Beyond that, it’s all systems go to add pretty much anything, plant or animal based. Spoon the onions upon chopped cabbage with crumbled feta. Toss them with parsley or kale. Add a little chopped cilantro, and maybe some grated ginger, and you’ve got a poor man’s ceviche.

I recently added some frozen shrimp to my poor man’s ceviche, and after a few hours it wasn’t so poor. The next day I tossed my onion salad dressing with flakey chunks of leftover salmon, and let the marinade infiltrate and permeate its way in, and was all the richer.

These winter salads can also approximate a species of Southeast Asian-style vegetable and seafood salad that’s often made with papaya and seafood. Some extra lime juice, grated cabbage and ginger, and maybe some peanuts in the mix, and you’re just a squirt of fish sauce and some crushed chili away from shrimp som tum. Crispy salmon skins are a decadent contrast to the sharply piercing onion salad.

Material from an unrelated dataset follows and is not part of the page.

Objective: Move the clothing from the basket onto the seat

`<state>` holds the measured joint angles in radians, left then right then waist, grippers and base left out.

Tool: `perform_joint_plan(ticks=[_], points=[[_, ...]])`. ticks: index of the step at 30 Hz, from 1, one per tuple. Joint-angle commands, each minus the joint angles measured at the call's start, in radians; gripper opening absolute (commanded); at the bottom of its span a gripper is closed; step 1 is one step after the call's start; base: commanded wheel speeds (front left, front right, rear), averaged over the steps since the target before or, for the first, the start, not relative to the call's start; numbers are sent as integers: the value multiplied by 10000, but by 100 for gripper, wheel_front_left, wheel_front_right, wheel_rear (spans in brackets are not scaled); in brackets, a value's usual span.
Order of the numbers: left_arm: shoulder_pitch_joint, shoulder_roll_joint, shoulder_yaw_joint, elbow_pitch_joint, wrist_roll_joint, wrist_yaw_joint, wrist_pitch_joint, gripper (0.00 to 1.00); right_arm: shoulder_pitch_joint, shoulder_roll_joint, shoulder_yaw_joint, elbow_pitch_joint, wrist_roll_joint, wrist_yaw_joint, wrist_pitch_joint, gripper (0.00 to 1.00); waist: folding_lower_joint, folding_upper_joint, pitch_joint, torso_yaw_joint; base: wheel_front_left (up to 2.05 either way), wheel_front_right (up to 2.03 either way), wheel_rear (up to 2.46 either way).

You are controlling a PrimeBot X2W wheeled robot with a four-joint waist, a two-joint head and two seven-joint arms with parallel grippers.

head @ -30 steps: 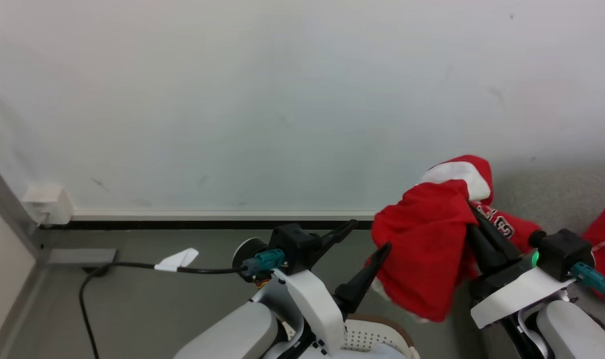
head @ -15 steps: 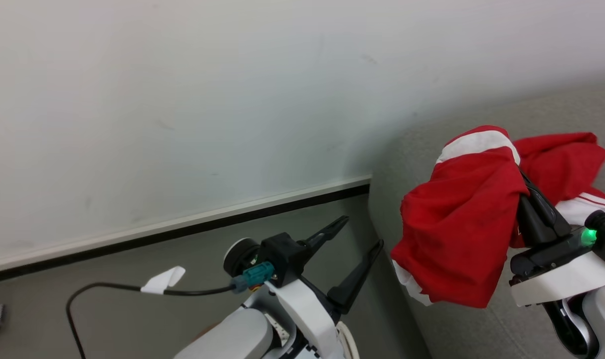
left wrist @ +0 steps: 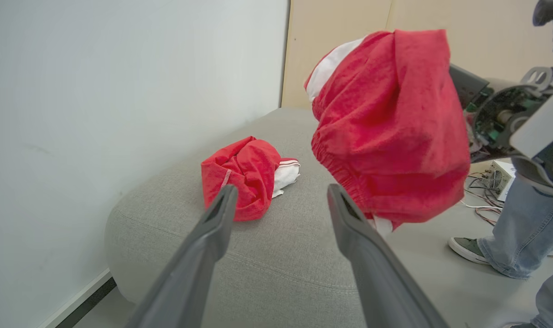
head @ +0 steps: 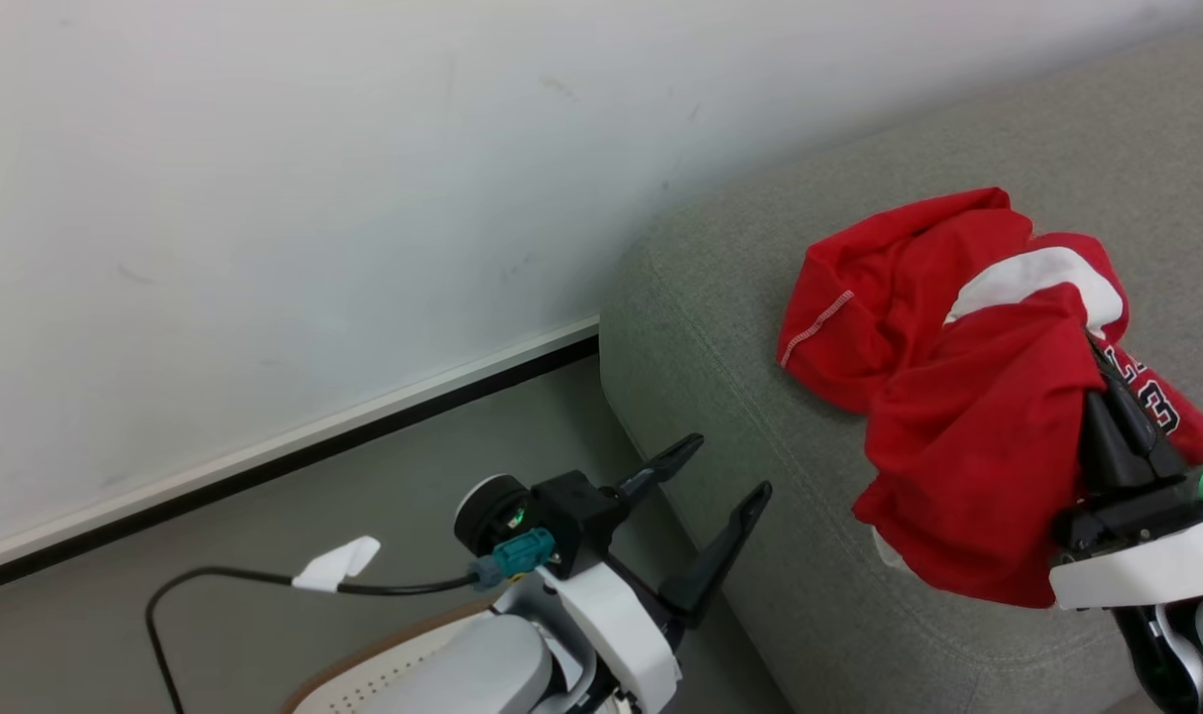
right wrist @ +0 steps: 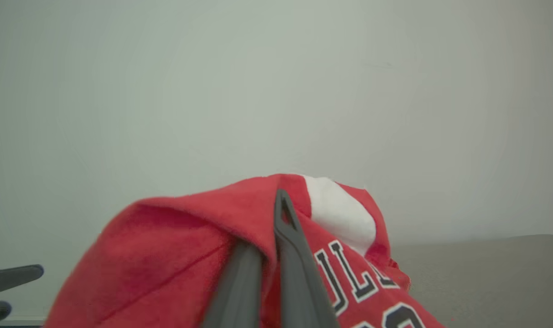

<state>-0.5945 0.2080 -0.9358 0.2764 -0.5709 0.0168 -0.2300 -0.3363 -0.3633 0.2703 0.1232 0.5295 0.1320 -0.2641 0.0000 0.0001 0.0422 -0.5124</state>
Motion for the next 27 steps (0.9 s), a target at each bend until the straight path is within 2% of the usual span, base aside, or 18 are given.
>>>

Here is the foundation of all of these onion salads, my wife’s:

Sliced Onion Salad Dressing Salad

One large yellow onion, preferably sweet

1/4 cup fresh lime juice

1 tsp. salt

1/4 cup White Balsamic Condiment*

*It is becoming increasingly difficult to find white balsamic vinegar under that name, as the Italian government has recently required that white balsamic vinegar from Italy be labeled as White Italian Condiment, in order to distinguish it from the traditional red balsamic vinegar. Whatever you call it, it’s a lighter, sweeter version of balsamic, made from the same grapes and via a similar process.

Peel the onion. Slice in half from tip to tip, and lay the cut halves flat on the cutting board. Cut the onions as thinly as possible from tip to tip, into thin sheets.

Combine onions with lime, vinegar and salt, stirring around until all of the sheets have broken apart into their concentric layers. The lime adds sharpness, the the vinegar sweetness, and depth. Then, start adding things. Put it in the fridge for an hour or two, and enjoy.

And here is that French onion soup recipe I promised:

Bake onions, sliced in half tip to tip, in butter and white wine, at 250, until they are as sweet as candy. Transfer the onions, and all pan juices, to a pot of simmering stock. Add salt, a bay leaf, a pinch of herbs de Provence, and simmer until the onion sheets melt away. Serve broiled gruyere or with baked brie crostini.

To know you onions in their wintertime grandeur is to know them in the Biblical sense, to make love to them daily. In raw form, in cooked form, in spicy and in sweet. Don’t take your onions for granted, because if they disappeared you would surely miss them.